Take it (the river)  in the canyon down.  Gardiner Canyon. 

Not to far but too far to walk.  It’s about 6 miles.

 Put in below the Home of Brown.  The Gardiner River flows into the Yellowstone River.  About a mile upstream is Bear Creek.  This is where Bear Creek Gulch is which I’m sure most of you know, Joe Brown discovered gold in 1866. Joe Brown had a home cabin up there. You can still see the remains of it today.

From there it’s no place for the meek 
True that. Steep.

There’ll be no paddle up your creek
This was an important clue to me.  Up your creek! Go up the creek. Go up Bear Creek,

Below the Home of Brown
If you’ve been wise and found the blaze,  
My blaze was a big hydraulic mining scar that is still very visible today. Primarily because where they were blasting, the hillside was mostly  SAND. If you want to see the blaze, you can see it easily from google earth,  and it looks just like an arrow pointing down. The very top of the blaze is on the Brown mining Claim, which is owned by the Gallatin National Forrest.  It’s legal to look for and take gold from a publicly owned mining claim.

Heavy loads = Heavy lodes, they did lode mining in there.

Water High = high pressure water; hydraulic mining, they did that there too.

Look quickly down your quest to cease
I was standing at the top of the blaze, and I walked down and looked downstream.  Then I found a stone claim marker that someone had put pink blaze tape around.  The claim marker looked just like a crudely made TOMBSTONE!


Dal, please download the picture I sent you. It’s of me and the claim marker.  It had the number 5627 on it, which is the survey number of the Brown mining claim.

This survey was done in 1899! What a cool thing to find!

Continuing down the creek,  I found more of these markers with pink blaze tape around them.  Finally, the last feature that had been blazed with the tape,  was a standing dead tree.  It was a bearing tree for a corner marker.  What to me  was fascinating,  is this tree was marked with survey number 5629, and you could still just barely read it,  this tree was stamped in 1899! How cool is that?

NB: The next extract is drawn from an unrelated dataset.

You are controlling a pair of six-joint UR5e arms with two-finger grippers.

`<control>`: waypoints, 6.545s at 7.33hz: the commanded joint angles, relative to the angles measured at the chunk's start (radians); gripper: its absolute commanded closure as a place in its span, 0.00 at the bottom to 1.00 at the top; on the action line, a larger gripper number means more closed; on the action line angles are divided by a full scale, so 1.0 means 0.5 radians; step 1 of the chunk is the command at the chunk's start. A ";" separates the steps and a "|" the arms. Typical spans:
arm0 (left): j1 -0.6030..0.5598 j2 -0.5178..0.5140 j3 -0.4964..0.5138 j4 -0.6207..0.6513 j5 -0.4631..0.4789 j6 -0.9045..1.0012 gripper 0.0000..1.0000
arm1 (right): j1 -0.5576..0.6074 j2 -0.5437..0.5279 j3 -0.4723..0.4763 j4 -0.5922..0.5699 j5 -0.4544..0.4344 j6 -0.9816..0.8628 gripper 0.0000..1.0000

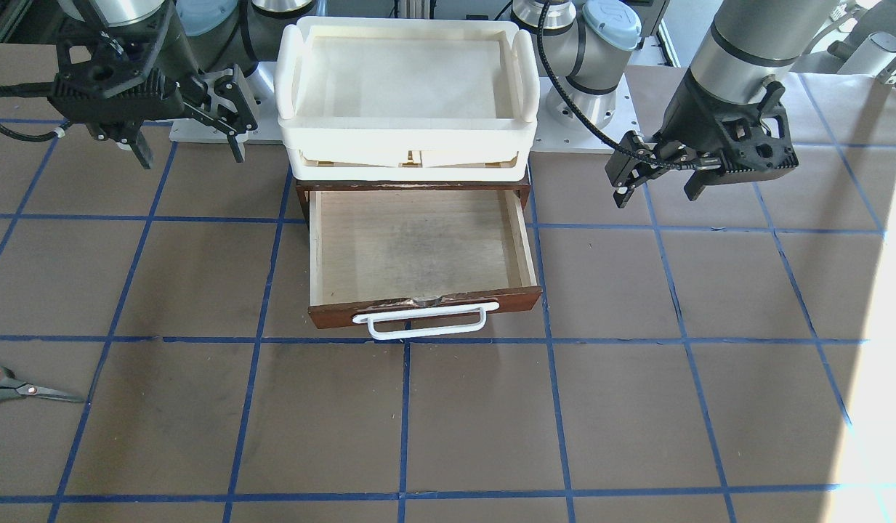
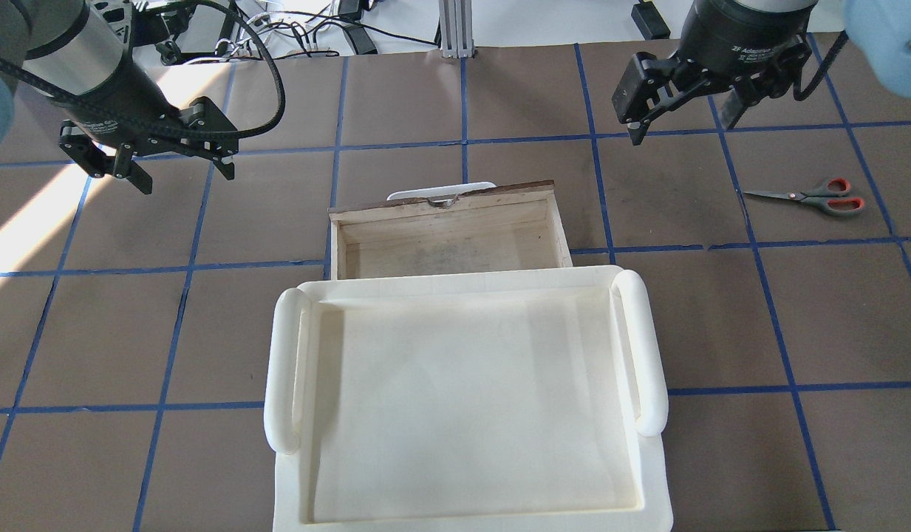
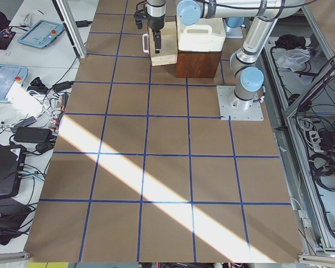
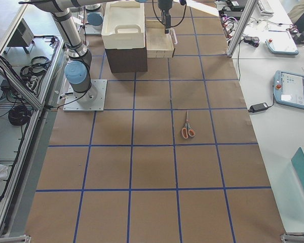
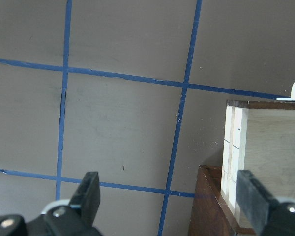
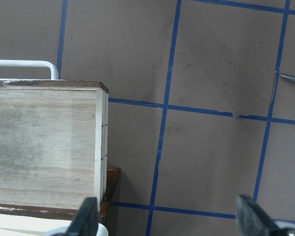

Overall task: Put scissors in drawer and close it
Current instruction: 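Move the right gripper toward the black-and-orange scissors on the table, then lower the right gripper and close it on the scissors blades, then lift the scissors with the right gripper, then carry the scissors with the right gripper over the open drawer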

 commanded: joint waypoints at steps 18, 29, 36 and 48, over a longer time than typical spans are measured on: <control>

Now hear me all and listen good, Your effort will be worth the cold
You have to cross the creek.

If you are brave
to me this was a metaphor for the stone markers.
He used brave in his book in reference to brave dead people and also mentions their grave markers.

In the wood
This is the clue I thought I had, it’s kind of funny, but I thought very Forrestesque! Is that a word? According to the field notes from the original survey, one of the stone markers REPLACED an old wooden marker. In other words, the wooden marked was REPLACED by a newer model!  or so I thought.

There were so many other hint like features up there as well. 
Off of Jardine road there is a little lake called Bitty Lake.
 Right next to the Brown claim is the Gardiner claim.  On the Gardiner claim is a cabin, you can see from  the Jardine road. Miss Ford and the gypsy wagon are up there. (an old baby blue Ford country sedan, next to a horse drawn wagon with RUBBER TIRES!) sound familiar?

I have so much more to share, if there is interest I’d love to do so, but I know this post is getting awfully long.  
So what do you think? By the way, my whole family thinks I’m crazy!